To describe apparently related fossil forms as members of different species we apply the kinds of differences apparent between comparable extant species. Some workers prefer to work only with differences that justify generic names. This degree of caution is not always necessary, but it is more desirable than the reverse case in which every little difference between two fossils is used as an excuse for describing new species. The necessary precautions come down to an awareness of the natural variation that occurs in any species, a sense of the genetic basis for such variation, and then a cautious usage of species designations. In this way we can quite confidently combine our data on extinct and extant forms and expand the data base used for evolutionary studies.

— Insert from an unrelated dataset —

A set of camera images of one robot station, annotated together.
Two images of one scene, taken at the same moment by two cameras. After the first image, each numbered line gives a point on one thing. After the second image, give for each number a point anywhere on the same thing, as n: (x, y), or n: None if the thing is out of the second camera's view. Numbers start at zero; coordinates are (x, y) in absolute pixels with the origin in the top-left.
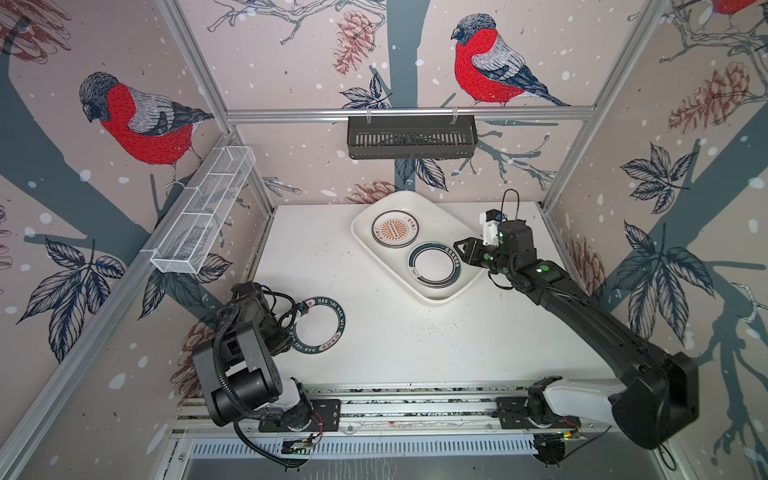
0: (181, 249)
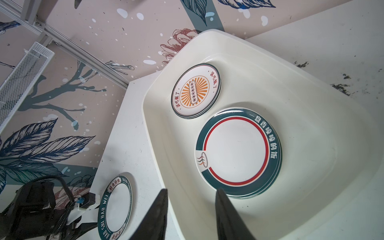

The relative positions of fossils: Chronology. The most informative aspect of the fossil record is that it allows us to perceive evolutionary history directly. This can happen, however, only when we have determined the relative ages of fossils correctly. The basic rule is that the oldest fossils are toward the bottom of the pile. The pile we refer to is the bedded sequence of fossils. The oldest fossil beds are laid down first, the next oldest on top of them, and so on up to the surface where today's forms are living. Ideally, then, the evolutionary sequence is simply read from bottom to top. But things are rarely ideal. Two phenomena, at least, can confuse the ideal state of affairs. One of these is that fossil beds can be moved. Geological folding and uplift, which can obscure an otherwise quite readable story, occur. Folding often reorients layers or strata of fossil beds relative to each other and uplift in one areacan raise a bed that was at the bottom, and quite old, in another area. Another troublesome phenomenon is the loss of strata or beds. Erosion can remove millions of years of sedimented history and thus produce gaps in the fossil record. Such gaps, depending on the amount of discontinuity they cause, can pose genuine problems in our understanding of how one form evolves into another.
The answer to the foregoing largely depends on common sense as well as the competence of the geologist and the paleontologist. Common sense tells us to go slow in interpreting sequences from fossil beds until the geologist can determine the degree of folding, uplift, and erosion. The paleontologist can then compare the results from one stratum with those from a comparable stratum elsewhere and thus carefully reconstruct historical sequences. Ultimately, when we deal with history, we look for absolute measures of time, not just relative ones. We want to know precisely how long ago a certain event occurred and not just that it occurred earlier or later than other events. The most informative method in this regard is an analysis that depends on the amount of specific radioisotopes present in a fossil bed or a fossil.